Davis doesn’t want to witness an incident like one that happened in Northern Kentucky a few years ago, when St. Henry soccer player Matt Mangine collapsed and died in the 10 minutes it took EMS responders to arrive. There was an AED in a locked building just yards away, but no one knew it was there.

“If we prepare the best way that we know how so that when that situation does happen, we want to know how to react and what to do,” Davis said. “We can always come look back and say that we did everything we could to save someone’s life.”

Chris Goodin, district athletic director for Taylor County Schools, said the district has AEDs at every facility. He said the district is in the process of adding portable devices for sports such as golf and cross country.

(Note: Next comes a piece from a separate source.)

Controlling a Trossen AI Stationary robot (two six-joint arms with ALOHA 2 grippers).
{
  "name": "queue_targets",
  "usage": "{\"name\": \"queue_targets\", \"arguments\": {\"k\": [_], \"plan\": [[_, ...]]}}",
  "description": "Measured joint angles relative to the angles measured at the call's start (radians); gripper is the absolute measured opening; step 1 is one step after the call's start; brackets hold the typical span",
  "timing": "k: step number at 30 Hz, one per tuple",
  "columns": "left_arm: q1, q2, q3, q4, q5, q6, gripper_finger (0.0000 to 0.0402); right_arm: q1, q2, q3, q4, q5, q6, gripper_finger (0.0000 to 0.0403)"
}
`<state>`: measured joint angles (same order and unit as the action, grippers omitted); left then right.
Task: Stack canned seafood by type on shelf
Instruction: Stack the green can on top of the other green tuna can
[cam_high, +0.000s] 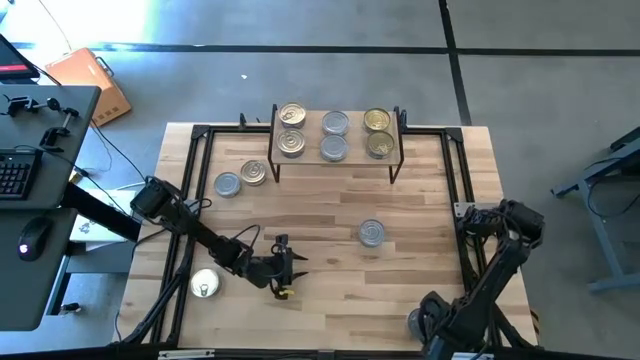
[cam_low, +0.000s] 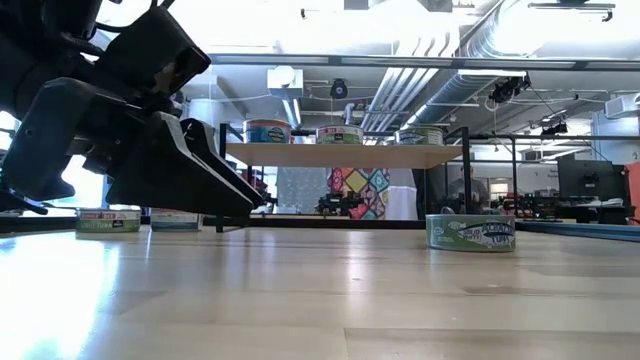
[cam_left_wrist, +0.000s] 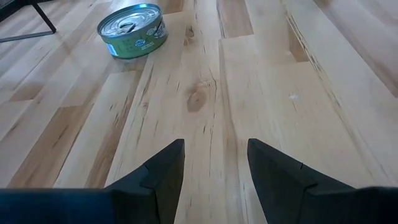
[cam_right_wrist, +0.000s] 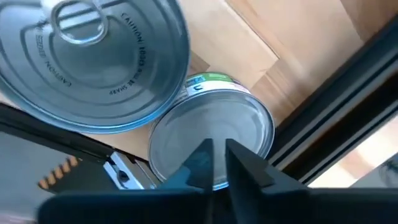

There is also an added emphasis on training of coaches to know how to react.

“Our plan depends on the number of coaches,” Goodin said. “If there’s more than two coaches, it has to incorporate students. If you don’t have a football staff or you don’t have a basketball staff or a volleyball staff or something like that, then you don’t have a number of adults that can do those things. You have to implement some strategies where the athletes have to be a part of that process.”

He said Taylor County’s fall sports have been simulating their plans, Dennis George reported. “We want to make sure that our coaches have things in place,” Goodin said. “You don’t know how to fix or tweak anything until you go and do your action plan.”